■ Exercise instructions ■
Exactly the lines from the one containing "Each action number" through the one containing "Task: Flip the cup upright" in the listing below are to be copied, with the pictures left out.
---------- Listed records
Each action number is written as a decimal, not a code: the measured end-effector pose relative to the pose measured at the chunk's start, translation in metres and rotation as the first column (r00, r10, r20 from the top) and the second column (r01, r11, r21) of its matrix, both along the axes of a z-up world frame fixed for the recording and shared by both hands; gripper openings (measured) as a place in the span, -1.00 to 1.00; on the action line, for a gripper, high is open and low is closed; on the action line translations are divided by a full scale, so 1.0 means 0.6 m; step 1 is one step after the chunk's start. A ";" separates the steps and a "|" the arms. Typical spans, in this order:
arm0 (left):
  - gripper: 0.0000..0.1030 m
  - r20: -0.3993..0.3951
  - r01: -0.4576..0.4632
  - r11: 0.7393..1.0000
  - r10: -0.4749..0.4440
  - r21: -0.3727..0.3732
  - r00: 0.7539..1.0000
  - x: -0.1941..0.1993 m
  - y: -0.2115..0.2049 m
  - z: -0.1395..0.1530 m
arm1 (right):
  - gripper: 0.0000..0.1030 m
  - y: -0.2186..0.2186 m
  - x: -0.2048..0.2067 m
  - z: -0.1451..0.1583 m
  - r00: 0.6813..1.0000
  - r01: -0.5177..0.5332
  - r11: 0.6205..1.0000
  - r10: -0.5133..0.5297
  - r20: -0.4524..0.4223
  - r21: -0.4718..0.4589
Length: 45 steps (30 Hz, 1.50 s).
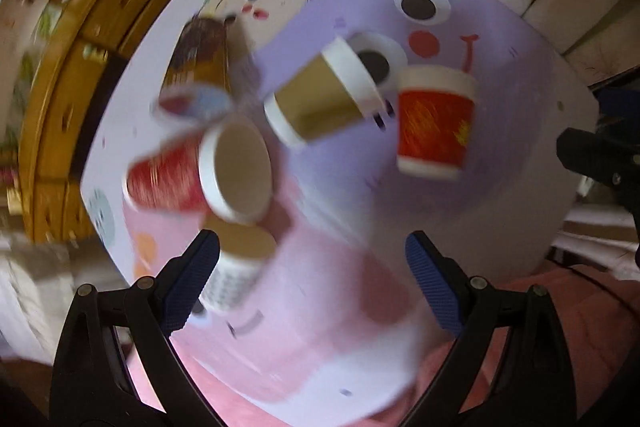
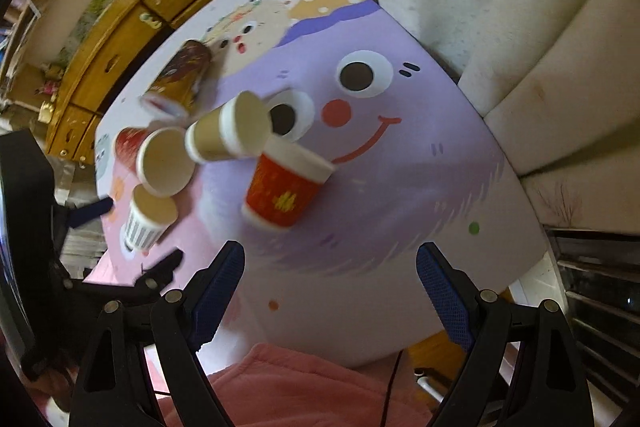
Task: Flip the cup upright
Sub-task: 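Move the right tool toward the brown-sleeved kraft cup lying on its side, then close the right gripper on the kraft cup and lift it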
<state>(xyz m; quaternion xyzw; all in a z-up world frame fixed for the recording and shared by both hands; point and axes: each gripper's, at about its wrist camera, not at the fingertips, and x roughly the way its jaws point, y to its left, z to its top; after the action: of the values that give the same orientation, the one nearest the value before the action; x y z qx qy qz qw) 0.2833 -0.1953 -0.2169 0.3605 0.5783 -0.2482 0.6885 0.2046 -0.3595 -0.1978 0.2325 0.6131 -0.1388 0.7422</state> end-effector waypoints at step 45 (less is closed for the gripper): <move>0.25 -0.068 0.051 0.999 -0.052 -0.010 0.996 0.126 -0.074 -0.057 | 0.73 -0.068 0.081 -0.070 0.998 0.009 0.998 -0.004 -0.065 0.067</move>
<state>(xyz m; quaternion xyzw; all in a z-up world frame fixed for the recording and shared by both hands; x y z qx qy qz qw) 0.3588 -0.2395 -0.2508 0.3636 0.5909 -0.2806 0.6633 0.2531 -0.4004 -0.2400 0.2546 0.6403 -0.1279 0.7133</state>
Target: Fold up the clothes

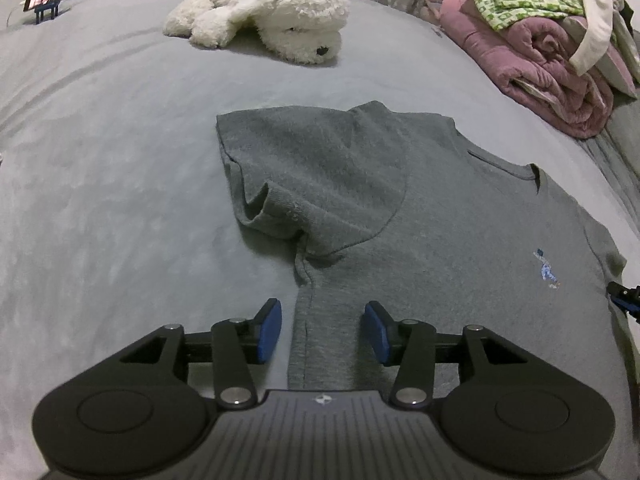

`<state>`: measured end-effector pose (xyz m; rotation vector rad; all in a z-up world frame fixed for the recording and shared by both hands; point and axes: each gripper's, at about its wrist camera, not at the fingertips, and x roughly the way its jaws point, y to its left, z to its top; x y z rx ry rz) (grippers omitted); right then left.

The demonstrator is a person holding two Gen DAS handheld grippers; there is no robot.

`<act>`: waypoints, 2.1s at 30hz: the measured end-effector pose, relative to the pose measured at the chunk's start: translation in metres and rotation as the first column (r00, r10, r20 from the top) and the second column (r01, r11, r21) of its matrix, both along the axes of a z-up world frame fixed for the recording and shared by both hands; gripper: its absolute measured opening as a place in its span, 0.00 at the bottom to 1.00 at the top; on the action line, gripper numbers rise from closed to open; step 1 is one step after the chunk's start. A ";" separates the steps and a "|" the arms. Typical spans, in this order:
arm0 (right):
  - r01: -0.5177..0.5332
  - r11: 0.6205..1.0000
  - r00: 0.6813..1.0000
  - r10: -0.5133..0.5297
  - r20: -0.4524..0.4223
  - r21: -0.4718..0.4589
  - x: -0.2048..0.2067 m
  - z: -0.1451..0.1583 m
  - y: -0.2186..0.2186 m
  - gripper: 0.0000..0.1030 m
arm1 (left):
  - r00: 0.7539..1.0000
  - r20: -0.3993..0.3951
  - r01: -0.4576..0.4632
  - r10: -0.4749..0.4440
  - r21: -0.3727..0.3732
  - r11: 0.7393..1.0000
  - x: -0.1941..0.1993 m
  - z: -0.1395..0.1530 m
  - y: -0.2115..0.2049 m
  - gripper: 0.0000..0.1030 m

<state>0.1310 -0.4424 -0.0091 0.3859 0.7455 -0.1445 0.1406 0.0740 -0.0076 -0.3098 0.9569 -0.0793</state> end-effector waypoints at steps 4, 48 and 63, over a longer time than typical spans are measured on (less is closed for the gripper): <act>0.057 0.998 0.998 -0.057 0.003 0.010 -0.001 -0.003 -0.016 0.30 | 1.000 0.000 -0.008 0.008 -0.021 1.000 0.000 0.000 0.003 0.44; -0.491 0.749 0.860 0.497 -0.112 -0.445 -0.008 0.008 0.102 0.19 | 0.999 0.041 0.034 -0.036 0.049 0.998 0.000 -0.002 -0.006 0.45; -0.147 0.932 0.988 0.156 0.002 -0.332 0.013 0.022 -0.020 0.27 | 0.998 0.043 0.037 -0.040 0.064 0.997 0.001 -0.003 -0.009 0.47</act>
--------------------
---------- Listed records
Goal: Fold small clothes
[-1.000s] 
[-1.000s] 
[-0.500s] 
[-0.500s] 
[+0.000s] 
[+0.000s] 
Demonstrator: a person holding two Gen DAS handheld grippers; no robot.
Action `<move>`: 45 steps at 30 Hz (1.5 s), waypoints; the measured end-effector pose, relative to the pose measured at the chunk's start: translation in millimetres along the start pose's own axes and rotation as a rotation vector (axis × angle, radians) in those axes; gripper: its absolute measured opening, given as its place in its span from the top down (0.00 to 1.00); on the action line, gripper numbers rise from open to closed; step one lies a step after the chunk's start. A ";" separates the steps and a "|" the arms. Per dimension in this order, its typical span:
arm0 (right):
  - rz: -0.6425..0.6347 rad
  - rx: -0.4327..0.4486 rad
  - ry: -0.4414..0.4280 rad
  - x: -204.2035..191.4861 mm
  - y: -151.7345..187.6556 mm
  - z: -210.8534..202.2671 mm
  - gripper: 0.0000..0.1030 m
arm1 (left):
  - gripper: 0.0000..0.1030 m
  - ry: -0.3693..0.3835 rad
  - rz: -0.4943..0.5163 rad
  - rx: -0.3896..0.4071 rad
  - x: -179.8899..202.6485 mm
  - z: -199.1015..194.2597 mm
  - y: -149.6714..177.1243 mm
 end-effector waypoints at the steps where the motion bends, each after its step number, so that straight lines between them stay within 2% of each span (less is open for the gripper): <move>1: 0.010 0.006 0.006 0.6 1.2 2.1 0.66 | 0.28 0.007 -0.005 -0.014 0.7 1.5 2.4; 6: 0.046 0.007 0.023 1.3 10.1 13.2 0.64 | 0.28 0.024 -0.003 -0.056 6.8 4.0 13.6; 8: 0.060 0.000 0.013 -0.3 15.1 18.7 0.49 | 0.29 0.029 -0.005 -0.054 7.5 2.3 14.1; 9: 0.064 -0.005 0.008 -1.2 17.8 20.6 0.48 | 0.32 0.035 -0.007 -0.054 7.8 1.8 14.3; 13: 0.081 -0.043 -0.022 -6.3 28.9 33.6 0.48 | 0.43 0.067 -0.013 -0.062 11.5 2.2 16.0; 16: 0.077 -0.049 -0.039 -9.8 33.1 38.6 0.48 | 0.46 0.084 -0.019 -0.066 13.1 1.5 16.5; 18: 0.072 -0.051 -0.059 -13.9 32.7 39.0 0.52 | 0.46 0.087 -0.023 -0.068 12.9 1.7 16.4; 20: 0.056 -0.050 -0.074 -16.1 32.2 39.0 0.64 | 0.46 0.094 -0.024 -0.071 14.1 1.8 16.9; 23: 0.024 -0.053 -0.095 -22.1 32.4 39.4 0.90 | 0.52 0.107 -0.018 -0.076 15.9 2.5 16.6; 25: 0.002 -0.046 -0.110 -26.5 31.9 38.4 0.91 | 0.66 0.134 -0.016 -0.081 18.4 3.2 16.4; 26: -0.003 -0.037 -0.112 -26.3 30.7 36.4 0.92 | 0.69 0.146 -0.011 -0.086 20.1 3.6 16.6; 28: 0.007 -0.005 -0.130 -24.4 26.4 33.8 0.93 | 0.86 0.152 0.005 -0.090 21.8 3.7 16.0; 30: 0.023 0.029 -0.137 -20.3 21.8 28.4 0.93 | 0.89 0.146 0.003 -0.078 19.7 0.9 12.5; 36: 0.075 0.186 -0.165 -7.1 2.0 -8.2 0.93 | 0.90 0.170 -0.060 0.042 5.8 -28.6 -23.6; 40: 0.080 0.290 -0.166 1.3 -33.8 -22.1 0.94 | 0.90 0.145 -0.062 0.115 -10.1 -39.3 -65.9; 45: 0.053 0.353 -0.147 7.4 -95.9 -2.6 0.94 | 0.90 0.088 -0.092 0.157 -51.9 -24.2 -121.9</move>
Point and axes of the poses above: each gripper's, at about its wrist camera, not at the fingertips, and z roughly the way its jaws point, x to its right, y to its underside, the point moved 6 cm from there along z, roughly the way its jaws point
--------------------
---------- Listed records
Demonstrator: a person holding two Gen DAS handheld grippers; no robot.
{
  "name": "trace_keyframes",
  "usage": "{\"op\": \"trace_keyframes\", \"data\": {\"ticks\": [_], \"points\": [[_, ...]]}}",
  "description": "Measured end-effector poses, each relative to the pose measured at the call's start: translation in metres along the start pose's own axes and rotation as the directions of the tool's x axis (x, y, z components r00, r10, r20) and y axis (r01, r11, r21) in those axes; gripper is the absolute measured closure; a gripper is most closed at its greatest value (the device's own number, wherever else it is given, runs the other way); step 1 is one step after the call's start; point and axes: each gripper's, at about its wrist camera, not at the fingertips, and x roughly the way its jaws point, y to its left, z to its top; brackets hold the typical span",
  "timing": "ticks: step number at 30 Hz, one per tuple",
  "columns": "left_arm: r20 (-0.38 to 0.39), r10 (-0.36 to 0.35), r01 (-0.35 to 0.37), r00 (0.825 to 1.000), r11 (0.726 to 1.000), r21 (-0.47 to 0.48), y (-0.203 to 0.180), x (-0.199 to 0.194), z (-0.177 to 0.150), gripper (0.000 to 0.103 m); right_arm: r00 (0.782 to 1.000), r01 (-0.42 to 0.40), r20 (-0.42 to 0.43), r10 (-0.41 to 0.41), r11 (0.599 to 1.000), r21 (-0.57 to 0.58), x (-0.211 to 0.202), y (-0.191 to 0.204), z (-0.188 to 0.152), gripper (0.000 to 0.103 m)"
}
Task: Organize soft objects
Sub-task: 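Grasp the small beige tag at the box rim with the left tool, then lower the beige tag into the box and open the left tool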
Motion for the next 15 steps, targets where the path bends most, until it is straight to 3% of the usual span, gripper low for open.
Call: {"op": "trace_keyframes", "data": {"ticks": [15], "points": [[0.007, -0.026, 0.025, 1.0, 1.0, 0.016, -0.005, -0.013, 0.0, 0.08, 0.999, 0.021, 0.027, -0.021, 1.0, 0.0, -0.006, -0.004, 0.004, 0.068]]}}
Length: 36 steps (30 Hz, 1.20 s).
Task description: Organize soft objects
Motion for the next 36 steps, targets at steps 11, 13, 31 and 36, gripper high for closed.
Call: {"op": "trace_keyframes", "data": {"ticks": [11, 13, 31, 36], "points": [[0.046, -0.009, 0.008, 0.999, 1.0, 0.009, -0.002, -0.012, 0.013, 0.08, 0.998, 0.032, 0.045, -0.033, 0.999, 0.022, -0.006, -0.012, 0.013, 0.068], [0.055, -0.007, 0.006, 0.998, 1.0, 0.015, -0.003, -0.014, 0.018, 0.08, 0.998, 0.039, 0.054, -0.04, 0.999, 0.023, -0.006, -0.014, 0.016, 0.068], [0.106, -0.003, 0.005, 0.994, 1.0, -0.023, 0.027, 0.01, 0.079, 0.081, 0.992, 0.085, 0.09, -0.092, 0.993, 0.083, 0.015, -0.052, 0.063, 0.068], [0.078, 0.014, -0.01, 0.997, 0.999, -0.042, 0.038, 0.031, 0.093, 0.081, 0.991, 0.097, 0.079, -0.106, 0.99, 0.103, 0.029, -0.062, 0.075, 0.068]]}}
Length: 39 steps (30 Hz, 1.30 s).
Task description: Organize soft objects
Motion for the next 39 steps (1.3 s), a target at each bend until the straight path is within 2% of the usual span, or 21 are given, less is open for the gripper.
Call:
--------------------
■ Output for this task ■
Each action number is written as a decimal, not a code: the measured end-effector pose relative to the pose measured at the chunk's start, translation in metres and rotation as the first column (r00, r10, r20 from the top) and the second column (r01, r11, r21) of its matrix, both along the axes of a z-up world frame fixed for the recording and shared by both hands; gripper openings (measured) as a place in the span, -1.00 to 1.00; on the action line, for a gripper, high is open and low is closed; on the action line translations are divided by a full scale, so 1.0 means 0.6 m; step 1 is one step after the chunk's start. A ";" separates the steps and a "|" the arms. Typical spans, in this order:
arm0 (left):
  - gripper: 0.0000..0.1030 m
  - r20: -0.3993..0.3951
  - r01: -0.4576..0.4632
  - r11: 0.7393..1.0000
  - r10: -0.4749..0.4440
  - r21: -0.3727..0.3732
  - r00: 0.7539..1.0000
  - x: -0.1941..0.1993 m
  - y: -0.2115..0.2049 m
  - z: -0.1395..0.1530 m
arm1 (right):
  - gripper: 0.0000..0.1030 m
  - y: -0.2186..0.2186 m
  - x: -0.2048..0.2067 m
  - z: -0.1451..0.1583 m
  - r00: 0.6813..1.0000
  - r01: -0.5177..0.5332
  - r11: 0.6205..1.0000
  - r10: -0.5133..0.5297
  - r20: -0.4524..0.4223
  - r21: -0.4718..0.4589
Length: 45 steps (30 Hz, 1.50 s).
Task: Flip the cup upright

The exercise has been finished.